The South African Constitution provides an extensive Bill of Rights protecting the rights of all South Africans. Notwithstanding the fact that the values underlying the Constitution envisage a parent-child relationship as one excluding all forms of violence, South African parents have until recently been allowed to inflict physical harm on their children for disciplinary purposes. After the recent South Gauteng High Court judgment, this is no longer the position. Consequently, children’s underlying democratic values of human dignity, equality and freedom are not allowed to be undermined.
The judgment arose from an appeal by a father who had been found guilty of beating his minor child in a manner that exceeded the bounds of reasonable chastisement. Now, parents who give their children a hiding cannot use the defence of ‘reasonable chastisement’ if they are later accused of assault. This is certainly not a revolutionary decision in the African setting. Actually, half of the countries in Africa have already publically committed to abolishing corporal punishment in the home, and now South Africa joins that list.
The judgment points out that, although South Africa has in the past made commitments to advance the protection for the rights of the child, the process of doing so through legislation has been far from effective. As a result, the learned Judge Keightley held that the court have a duty to take the necessary steps in order to develop the law.
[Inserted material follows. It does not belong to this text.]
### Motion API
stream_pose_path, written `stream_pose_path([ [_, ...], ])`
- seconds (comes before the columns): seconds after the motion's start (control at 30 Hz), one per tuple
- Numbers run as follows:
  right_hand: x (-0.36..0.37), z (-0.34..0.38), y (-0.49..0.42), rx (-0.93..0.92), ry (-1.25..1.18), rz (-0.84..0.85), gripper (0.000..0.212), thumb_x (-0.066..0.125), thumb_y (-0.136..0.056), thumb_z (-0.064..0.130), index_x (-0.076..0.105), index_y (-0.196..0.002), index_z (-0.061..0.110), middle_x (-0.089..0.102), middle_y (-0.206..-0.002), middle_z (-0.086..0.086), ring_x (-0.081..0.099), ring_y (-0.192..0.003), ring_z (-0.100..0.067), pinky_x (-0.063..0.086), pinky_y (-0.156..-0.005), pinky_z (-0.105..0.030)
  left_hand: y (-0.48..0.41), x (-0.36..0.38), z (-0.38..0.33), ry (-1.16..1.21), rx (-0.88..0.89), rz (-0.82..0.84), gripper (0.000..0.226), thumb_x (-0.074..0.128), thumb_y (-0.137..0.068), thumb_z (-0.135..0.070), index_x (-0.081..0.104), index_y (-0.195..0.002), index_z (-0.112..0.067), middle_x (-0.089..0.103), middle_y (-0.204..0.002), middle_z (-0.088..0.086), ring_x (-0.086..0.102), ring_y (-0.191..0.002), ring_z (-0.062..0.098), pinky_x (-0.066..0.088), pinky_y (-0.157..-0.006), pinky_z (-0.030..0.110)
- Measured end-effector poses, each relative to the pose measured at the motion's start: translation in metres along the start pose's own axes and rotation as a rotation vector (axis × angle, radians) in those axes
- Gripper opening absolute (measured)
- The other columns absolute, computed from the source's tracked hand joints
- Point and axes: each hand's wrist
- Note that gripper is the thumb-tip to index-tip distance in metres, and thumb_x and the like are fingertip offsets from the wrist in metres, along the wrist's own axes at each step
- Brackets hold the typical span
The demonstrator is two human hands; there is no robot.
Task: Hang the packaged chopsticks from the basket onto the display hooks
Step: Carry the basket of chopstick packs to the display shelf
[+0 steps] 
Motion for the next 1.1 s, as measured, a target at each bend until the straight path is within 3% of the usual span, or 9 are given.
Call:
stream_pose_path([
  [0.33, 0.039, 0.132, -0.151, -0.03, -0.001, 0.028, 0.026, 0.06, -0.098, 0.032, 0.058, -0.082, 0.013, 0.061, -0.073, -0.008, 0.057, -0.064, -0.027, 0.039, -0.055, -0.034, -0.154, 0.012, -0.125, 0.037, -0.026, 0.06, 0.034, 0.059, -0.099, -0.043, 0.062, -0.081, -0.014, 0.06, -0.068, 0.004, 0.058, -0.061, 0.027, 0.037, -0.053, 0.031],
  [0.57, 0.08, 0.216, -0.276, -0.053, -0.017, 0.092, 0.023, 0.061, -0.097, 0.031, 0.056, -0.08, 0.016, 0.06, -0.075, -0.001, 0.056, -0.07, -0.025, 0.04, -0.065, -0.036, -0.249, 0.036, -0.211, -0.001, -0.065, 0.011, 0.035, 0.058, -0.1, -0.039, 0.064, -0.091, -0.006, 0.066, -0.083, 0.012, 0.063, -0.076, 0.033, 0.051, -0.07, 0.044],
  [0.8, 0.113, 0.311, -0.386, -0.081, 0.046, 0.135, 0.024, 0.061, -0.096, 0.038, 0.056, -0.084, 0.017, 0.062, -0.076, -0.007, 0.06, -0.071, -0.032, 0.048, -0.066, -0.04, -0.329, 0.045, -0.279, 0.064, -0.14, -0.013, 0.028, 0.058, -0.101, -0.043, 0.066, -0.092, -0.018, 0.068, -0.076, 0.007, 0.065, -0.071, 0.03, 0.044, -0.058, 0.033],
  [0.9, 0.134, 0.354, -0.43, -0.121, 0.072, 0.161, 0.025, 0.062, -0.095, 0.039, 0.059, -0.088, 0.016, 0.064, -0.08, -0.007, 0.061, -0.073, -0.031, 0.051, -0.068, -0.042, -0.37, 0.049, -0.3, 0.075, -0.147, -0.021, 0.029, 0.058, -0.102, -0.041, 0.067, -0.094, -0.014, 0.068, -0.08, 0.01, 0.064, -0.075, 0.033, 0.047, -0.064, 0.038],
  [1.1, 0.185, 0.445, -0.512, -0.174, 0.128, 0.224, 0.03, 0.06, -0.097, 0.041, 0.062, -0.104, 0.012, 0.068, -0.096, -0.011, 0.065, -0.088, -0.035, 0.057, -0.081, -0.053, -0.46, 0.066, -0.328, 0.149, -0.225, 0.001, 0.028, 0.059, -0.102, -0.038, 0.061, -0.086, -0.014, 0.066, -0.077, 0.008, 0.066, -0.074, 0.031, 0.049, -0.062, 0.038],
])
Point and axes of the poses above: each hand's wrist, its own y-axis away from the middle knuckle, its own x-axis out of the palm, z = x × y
Chastisement in the form of corporal punishment by parents on children in their care for instructive purposes amounts to a form of infringement on several of the child’s constitutional rights. Such infringement is unreasonable, and holds no justification in an open and democratic society founded on values of human dignity, equality and freedom.
The potentially harmful nature of corporal punishment, coupled with the special constitutional protection afforded to children provides coherent arguments in favour of limiting the right of parents to impose such a punishment. This rule unjustifiably infringes several children’s constitutional rights by subjecting them to violence and unnecessarily degrading punishment.
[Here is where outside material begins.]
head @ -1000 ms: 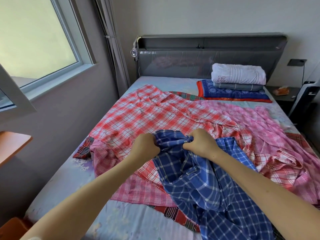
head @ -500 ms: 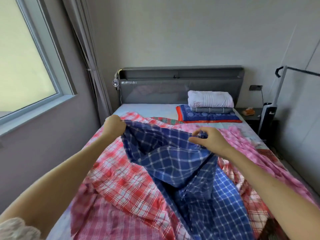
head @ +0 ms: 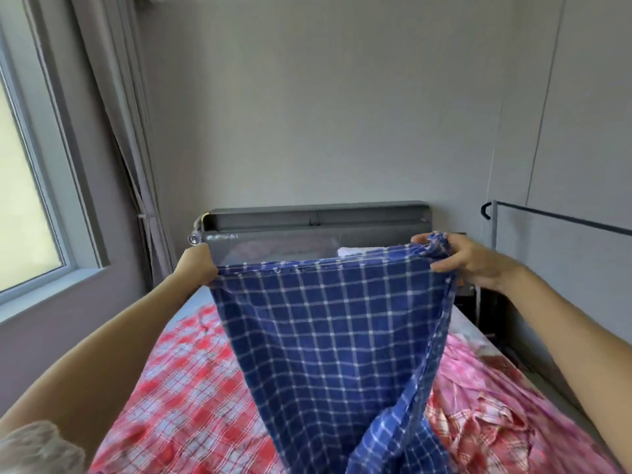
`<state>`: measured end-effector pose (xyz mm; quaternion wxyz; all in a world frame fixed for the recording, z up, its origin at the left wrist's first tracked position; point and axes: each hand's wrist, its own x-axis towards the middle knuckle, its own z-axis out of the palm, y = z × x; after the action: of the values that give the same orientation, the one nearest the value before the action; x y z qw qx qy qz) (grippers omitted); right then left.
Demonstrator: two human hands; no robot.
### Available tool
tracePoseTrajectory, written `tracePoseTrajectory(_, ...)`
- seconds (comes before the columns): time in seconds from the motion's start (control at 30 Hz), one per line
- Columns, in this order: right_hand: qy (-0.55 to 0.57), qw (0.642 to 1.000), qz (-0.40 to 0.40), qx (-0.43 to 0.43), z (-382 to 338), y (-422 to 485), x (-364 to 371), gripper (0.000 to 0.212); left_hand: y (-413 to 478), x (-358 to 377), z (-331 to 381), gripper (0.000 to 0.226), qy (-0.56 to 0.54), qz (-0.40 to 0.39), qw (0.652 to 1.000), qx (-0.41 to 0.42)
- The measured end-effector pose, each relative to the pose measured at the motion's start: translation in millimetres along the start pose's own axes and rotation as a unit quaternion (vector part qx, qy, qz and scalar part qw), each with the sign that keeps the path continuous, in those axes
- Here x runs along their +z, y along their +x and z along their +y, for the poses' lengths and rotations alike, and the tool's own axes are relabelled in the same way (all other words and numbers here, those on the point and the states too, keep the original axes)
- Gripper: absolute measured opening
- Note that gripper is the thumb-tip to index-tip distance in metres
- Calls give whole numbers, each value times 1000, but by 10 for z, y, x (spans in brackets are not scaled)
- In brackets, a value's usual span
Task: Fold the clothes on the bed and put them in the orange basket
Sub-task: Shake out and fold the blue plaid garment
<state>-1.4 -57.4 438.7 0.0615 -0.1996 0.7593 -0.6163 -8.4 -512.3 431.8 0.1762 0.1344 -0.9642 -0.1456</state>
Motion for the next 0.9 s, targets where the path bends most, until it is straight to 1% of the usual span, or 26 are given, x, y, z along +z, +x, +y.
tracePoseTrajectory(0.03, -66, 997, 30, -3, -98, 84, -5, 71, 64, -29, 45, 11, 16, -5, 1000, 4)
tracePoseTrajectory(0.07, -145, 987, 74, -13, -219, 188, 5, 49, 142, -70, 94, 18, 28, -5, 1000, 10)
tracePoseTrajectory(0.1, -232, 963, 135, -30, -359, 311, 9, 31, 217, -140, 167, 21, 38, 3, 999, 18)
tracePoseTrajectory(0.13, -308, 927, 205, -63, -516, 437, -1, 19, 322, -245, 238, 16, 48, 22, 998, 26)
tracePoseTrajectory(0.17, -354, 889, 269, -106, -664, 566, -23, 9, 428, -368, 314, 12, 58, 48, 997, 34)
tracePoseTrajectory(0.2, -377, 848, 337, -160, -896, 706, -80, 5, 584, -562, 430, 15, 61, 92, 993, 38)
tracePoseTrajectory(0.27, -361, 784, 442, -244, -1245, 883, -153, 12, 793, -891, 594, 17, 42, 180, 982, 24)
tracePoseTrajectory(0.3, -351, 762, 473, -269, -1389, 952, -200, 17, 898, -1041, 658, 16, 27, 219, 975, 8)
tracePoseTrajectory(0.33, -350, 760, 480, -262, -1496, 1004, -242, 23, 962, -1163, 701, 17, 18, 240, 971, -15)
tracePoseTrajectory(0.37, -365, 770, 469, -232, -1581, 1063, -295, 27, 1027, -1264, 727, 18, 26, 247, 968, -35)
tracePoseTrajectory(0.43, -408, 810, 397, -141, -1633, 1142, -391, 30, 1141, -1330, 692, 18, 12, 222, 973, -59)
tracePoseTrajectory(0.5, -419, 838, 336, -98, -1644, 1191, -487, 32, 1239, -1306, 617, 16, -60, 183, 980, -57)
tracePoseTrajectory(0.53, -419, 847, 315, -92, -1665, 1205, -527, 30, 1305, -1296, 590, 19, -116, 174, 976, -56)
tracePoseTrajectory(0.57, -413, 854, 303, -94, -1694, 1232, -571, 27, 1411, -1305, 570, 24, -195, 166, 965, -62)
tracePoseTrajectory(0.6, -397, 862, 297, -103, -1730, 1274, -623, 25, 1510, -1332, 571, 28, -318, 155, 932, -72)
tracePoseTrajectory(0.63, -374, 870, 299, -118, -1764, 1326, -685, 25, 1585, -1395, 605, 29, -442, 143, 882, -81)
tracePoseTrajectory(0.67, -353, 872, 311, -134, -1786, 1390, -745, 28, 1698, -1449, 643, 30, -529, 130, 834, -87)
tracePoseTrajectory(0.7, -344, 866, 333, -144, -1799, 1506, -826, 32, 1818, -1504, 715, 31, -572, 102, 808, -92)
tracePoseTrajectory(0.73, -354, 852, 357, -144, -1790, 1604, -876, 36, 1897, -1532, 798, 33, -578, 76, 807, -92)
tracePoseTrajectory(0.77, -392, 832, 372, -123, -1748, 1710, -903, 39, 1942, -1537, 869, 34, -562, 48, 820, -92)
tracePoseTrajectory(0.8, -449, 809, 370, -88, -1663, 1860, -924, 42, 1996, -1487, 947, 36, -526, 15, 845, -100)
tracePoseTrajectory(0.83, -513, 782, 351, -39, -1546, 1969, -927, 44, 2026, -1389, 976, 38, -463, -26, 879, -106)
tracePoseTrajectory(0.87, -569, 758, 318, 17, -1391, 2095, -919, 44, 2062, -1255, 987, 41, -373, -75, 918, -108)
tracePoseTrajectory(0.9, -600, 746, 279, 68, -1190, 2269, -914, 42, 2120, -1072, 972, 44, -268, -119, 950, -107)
Moreover, it is proposed that in order to achieve a society based on the values espoused by the Bill of Rights, as well as to follow the international trend of endorsing children’s rights, South Africa must take this moral high ground by unequivocally stating that all forms of physical violence directed at children are unconstitutional and therefore unlawful.
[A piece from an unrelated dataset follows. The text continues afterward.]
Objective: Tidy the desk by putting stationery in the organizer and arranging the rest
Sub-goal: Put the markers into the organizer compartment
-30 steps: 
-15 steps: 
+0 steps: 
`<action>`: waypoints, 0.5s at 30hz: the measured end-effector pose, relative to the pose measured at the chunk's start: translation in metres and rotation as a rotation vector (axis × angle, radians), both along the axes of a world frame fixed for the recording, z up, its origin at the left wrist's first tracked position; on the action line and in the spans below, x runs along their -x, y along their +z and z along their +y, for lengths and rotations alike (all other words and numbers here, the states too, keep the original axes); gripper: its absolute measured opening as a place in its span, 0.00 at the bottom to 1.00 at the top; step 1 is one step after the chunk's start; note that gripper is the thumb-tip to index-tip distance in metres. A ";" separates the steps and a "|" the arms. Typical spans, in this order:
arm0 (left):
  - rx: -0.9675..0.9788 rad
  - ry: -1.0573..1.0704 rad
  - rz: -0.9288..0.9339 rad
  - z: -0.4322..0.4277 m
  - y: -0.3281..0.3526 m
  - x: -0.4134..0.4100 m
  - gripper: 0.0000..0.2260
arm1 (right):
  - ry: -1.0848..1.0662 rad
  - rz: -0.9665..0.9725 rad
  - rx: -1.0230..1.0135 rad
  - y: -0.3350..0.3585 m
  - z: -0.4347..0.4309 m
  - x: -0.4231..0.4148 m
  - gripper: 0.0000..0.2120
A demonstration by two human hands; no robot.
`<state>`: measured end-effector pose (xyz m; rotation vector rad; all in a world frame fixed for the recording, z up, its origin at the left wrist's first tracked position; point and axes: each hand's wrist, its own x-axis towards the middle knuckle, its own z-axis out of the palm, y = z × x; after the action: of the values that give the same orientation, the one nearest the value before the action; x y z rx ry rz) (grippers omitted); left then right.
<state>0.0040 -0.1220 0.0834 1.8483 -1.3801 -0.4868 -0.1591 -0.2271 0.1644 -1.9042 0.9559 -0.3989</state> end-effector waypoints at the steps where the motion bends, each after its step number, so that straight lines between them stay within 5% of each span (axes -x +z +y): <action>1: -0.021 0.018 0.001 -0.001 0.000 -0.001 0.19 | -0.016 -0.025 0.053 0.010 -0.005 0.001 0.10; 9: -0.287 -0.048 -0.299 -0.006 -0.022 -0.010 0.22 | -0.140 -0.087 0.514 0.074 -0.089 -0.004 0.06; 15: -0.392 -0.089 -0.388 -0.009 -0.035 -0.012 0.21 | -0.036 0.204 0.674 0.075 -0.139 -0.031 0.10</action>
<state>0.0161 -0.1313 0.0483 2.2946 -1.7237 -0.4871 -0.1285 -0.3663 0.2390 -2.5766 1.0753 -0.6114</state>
Practically, the judgment means that parents who spank their children will no longer be able to raise a special defence if they are charged. Moreover, in order to give effect to the constitutional rights of the child having regard to the high levels of child abuse and violence prevalent in our society, the intention is not to charge parents with an offence of assault, but rather to guide parents in finding less intrusive ways of disciplining their children. Such an approach not only gives effect to the Bill of Rights but also the Children’s Act.